Gather the lines below that include the string "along", copying each in full.

Supplied information START

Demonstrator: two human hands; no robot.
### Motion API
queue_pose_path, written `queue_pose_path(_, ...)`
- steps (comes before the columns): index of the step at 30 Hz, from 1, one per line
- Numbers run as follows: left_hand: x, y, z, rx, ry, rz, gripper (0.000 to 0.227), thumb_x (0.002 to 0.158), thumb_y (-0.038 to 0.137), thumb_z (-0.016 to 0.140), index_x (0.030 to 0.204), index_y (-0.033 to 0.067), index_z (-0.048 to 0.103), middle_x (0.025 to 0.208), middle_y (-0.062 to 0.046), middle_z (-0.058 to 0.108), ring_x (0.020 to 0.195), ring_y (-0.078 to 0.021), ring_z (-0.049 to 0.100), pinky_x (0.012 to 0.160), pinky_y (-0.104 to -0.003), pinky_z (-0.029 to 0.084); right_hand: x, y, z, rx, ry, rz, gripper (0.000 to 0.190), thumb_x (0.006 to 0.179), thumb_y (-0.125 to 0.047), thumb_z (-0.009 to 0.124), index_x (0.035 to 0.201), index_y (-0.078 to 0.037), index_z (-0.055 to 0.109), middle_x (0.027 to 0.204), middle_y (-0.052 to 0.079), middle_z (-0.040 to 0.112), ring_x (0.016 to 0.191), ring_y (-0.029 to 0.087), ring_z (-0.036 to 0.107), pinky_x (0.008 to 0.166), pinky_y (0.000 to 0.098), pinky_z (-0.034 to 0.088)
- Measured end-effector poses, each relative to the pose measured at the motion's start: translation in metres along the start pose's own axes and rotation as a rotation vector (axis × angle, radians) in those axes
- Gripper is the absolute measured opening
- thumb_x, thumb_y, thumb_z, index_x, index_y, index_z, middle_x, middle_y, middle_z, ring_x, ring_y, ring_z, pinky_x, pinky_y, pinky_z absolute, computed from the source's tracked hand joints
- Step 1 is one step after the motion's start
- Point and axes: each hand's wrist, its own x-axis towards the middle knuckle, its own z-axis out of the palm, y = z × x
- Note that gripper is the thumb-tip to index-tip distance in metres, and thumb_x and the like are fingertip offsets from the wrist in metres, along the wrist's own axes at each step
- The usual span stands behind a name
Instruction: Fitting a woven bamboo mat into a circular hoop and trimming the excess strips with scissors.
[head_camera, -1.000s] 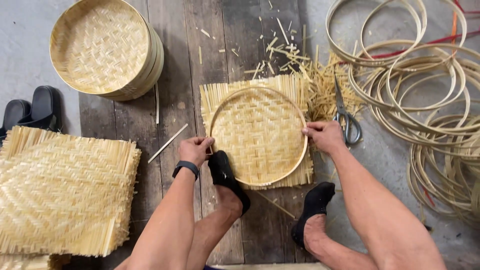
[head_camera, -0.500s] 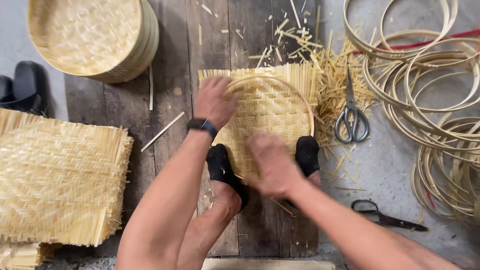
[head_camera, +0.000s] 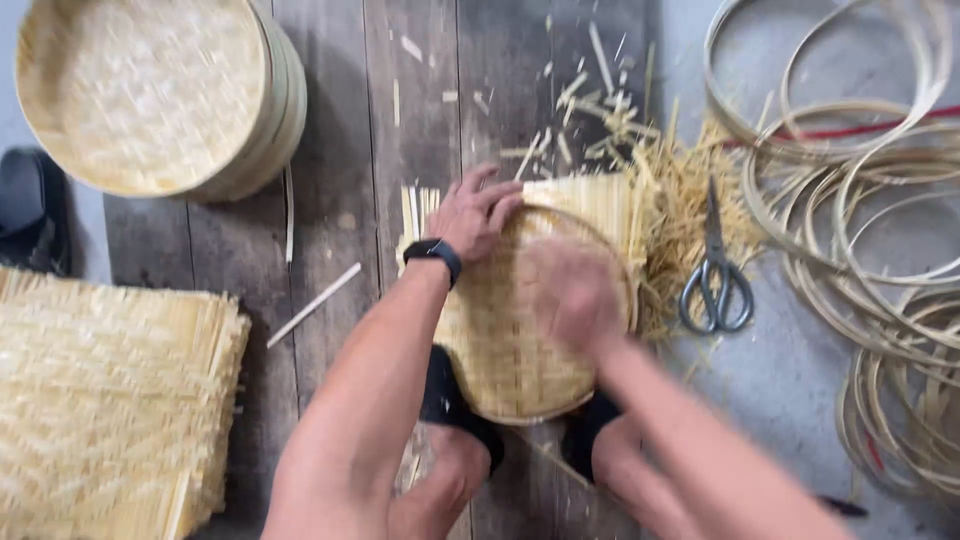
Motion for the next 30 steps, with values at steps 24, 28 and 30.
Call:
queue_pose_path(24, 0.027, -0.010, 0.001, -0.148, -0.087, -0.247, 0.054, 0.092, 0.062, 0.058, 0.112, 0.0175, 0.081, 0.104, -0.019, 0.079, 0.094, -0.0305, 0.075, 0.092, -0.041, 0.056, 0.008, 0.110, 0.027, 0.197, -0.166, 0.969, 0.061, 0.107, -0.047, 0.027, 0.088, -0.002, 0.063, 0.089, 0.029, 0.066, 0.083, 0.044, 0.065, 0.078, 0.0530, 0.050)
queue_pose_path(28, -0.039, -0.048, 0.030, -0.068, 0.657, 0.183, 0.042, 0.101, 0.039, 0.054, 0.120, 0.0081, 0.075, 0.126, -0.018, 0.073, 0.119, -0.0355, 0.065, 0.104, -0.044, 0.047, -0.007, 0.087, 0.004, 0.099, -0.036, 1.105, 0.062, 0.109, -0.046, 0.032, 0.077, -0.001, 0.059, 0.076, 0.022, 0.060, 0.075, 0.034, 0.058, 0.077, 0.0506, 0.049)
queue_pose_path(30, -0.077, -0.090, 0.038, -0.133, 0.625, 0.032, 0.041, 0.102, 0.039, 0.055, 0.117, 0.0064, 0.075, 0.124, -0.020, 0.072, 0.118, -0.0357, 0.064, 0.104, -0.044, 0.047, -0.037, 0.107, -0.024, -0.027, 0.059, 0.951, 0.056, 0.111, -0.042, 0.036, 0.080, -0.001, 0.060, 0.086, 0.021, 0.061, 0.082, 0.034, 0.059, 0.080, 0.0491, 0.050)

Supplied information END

Task response:
- Measured end-effector poses, each relative to the pose measured at the motion's start: translation in metres along the start pose's own axes and rotation as a rotation vector (axis × angle, radians) in those axes
- Note that gripper is the thumb-tip to index-tip distance in metres, and thumb_x and the like are fingertip offsets from the wrist in metres, along the wrist's own axes at each step

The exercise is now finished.